Don’t be afraid to ask for help. Like I mentioned before, my mother NEVER asked for help. It was beneath her to beg anyone for any kind of assistance. She assumed that people judged for being a single mother, so she went out of her way to prove that she was not weak and could stand on her own. And we suffered for it. I don’t resent her for putting us through all that, but now that I am older, I see that a lot of what we went through was unnecessary. Family, friends had shown us time and time again that they loved us and wanted to help. But my mother, being independent since the age of twenty, didn’t see it that way. Her stubbornness taught me to appreciate when someone offered me a hand. And to not be ashamed of asking or receiving help. In my opinion, the beauty of life lies in these interdependent relationships we form with each other.

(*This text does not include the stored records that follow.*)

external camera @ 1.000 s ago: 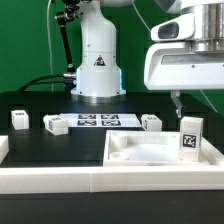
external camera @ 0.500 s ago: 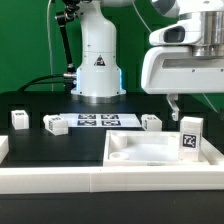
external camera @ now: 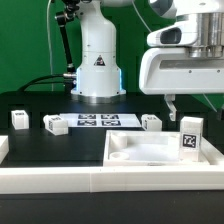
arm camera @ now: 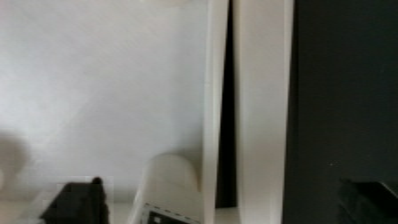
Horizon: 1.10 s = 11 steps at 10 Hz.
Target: Assemble square table
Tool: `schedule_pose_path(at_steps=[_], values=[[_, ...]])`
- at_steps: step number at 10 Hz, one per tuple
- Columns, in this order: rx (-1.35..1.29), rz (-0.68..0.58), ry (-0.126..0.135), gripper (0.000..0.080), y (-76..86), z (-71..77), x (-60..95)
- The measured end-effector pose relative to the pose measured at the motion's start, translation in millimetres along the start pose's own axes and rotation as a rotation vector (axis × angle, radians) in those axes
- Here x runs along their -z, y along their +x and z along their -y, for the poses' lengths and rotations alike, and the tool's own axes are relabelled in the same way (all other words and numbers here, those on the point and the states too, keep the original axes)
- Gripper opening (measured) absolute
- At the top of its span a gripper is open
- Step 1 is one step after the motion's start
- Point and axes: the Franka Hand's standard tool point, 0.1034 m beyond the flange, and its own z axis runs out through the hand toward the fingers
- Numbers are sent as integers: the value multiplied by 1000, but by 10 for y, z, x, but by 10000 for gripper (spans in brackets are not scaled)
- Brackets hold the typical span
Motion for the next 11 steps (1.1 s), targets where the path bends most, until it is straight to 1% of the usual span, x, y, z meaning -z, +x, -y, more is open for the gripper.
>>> schedule_pose_path(at_steps=[1,2,4,5,7,9,10,11], values=[[0,-8,2,649,-74,-19,8],[4,-17,4,649,-204,-42,1],[18,-18,9,649,-545,-16,-47],[25,-14,8,649,-654,-7,-68],[30,-9,8,649,-701,2,-70],[35,3,5,649,-795,-1,-92],[45,1,5,649,-846,-15,-98],[89,-13,5,649,-930,-68,-114]])
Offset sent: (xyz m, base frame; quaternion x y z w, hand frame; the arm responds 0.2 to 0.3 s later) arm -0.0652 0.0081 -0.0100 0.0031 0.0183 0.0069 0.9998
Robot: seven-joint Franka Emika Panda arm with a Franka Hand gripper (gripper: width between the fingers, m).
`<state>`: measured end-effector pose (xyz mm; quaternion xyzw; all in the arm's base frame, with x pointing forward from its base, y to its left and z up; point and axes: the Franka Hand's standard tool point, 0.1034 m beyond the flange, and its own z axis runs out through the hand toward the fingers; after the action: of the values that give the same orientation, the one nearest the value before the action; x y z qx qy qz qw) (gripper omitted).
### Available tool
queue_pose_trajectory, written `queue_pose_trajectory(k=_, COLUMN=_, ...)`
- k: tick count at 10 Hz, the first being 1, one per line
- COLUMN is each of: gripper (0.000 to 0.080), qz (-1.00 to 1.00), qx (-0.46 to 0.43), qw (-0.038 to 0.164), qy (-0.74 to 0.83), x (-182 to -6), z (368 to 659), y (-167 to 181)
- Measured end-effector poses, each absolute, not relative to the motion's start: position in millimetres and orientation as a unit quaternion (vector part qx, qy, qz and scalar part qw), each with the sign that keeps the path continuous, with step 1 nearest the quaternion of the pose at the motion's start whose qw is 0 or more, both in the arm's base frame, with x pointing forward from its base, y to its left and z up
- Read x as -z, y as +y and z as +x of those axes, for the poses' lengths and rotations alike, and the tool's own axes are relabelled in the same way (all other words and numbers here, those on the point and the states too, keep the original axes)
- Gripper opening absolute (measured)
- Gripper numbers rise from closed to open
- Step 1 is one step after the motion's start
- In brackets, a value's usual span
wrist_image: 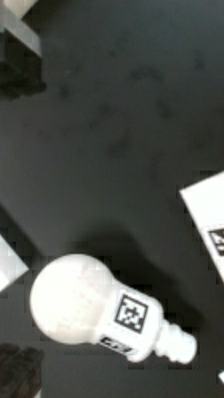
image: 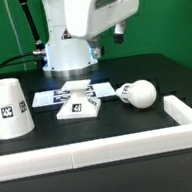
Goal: Assemble lamp
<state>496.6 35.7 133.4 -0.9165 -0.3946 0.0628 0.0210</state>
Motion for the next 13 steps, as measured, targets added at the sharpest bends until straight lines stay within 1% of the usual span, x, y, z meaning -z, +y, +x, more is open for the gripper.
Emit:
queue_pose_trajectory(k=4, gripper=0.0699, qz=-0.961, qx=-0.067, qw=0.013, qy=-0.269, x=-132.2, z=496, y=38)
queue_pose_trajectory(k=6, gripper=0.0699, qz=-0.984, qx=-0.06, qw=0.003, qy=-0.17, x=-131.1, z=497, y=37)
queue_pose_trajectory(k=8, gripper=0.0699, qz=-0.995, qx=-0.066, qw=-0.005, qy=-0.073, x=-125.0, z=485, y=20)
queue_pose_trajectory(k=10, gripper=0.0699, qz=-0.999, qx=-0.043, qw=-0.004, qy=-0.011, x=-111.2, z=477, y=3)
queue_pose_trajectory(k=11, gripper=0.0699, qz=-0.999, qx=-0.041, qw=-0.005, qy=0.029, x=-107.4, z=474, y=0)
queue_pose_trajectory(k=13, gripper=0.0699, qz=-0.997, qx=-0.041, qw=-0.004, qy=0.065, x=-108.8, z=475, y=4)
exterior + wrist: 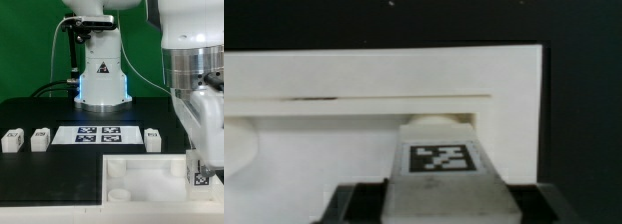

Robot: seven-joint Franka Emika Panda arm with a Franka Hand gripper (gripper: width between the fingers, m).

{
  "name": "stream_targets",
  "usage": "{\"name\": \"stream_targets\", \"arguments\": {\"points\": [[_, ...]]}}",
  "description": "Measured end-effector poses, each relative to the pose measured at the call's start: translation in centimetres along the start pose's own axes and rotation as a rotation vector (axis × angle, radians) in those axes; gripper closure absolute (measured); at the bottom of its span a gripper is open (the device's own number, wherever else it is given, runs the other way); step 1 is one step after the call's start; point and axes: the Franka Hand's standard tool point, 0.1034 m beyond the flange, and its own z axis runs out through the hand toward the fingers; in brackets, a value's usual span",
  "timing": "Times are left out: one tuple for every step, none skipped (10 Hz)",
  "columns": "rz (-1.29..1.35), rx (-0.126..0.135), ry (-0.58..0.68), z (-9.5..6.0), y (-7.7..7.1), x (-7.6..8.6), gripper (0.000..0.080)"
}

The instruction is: Assemble one leg

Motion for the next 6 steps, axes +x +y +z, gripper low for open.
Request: {"name": "stream_targets", "arguments": {"points": [[-0.020, -0.002, 0.000, 0.06, 0.04, 0.00, 0.0451], [-0.020, -0.002, 0.000, 0.10, 0.06, 0.01, 0.0309], [-0.043, -0.003, 0.001, 0.13, 0.07, 0.02, 0.0309], [-0.066, -0.004, 0.002, 0.18, 0.12, -0.05, 0.0185], [-0.214, -0.009, 0.011, 0.30, 0.43, -0.41, 0.0185], [-0.395, -0.010, 0.025, 0.14, 0.93, -0.93, 0.0156]]}}
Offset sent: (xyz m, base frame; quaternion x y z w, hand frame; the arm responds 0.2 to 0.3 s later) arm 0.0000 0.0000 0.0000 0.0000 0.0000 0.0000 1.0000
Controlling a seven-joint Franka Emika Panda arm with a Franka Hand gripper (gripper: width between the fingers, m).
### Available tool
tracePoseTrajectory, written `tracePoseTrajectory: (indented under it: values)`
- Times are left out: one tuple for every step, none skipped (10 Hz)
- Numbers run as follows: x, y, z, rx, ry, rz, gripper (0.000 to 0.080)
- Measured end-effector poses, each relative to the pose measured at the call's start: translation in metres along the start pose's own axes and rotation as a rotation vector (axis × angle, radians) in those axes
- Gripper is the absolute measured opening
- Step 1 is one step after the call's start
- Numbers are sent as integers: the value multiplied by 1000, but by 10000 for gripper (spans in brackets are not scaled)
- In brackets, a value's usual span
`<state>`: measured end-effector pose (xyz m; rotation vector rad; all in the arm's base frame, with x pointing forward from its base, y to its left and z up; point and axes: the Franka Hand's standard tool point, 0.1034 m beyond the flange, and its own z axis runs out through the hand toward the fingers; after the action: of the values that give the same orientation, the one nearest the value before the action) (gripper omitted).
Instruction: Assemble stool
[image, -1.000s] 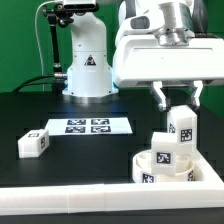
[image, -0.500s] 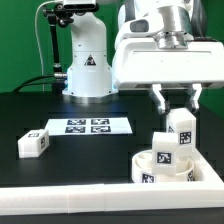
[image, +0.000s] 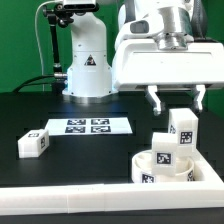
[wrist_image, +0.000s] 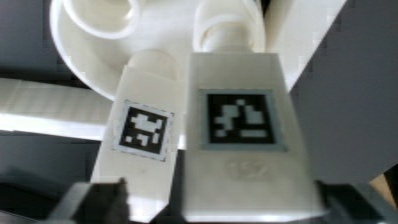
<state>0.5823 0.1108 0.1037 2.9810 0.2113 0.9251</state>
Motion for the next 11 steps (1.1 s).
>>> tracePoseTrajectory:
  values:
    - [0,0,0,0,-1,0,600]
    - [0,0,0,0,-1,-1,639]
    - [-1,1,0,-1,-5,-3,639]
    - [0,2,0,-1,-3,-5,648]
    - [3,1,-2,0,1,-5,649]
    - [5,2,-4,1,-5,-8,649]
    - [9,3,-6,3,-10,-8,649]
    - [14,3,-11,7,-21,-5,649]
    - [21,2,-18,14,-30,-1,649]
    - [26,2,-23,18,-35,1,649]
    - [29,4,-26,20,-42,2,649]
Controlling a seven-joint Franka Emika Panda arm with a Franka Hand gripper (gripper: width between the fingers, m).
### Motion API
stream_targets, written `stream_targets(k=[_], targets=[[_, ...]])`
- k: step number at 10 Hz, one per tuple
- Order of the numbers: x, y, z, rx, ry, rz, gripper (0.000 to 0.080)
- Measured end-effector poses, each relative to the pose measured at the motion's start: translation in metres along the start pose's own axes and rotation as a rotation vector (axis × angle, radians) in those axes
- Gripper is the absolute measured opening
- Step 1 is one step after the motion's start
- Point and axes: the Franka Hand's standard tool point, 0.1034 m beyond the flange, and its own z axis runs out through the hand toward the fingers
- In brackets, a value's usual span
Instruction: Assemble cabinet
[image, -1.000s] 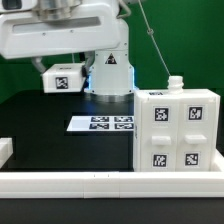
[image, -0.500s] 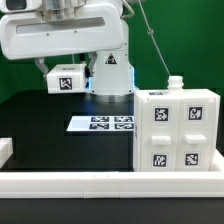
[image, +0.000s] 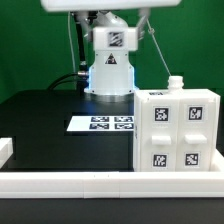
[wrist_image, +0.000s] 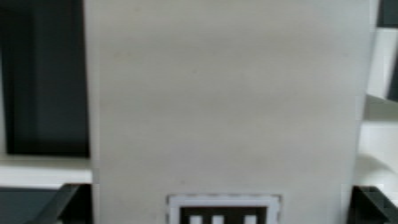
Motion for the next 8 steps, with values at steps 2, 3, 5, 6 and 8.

Have faith. Some people may think it’s foolish to pray and believe in a “invisible” God. There were many times I couldn’t understand why she kept dragging me to church, and why she kept giving her tithe when we could have used that money for something else. But she clung to her faith like a well worn coat. It was missing a few buttons, the stitching was coming apart, but you better believe that thing kept you warm. And it was going to keep you warm for a few more winters. She would always tell me that all we had in this world was each other… and God. I would wake up in the middle of many nights to the sound of her prayers into the early morning. She prayed for the house, the finances, but most of the time she was praying for me. Just knowing that there was someone who cared enough about me to lift me up in prayer, taught me a lot about selflessness, and hope. Faith was her assurance for a better and brighter tomorrow. And in the end, it got us through.
My mother is my best friend. And because we only had each other, we had no choice but to be this close. This relationship was hard earned through years of joy and pain, shared between the both of us. Our experience together has shaped and molded me into the woman I am today. But out of all the things I learned from my mother, the most important thing that she gave me was her love. An unconditional love that will be passed on through me, to my child and to generations to come.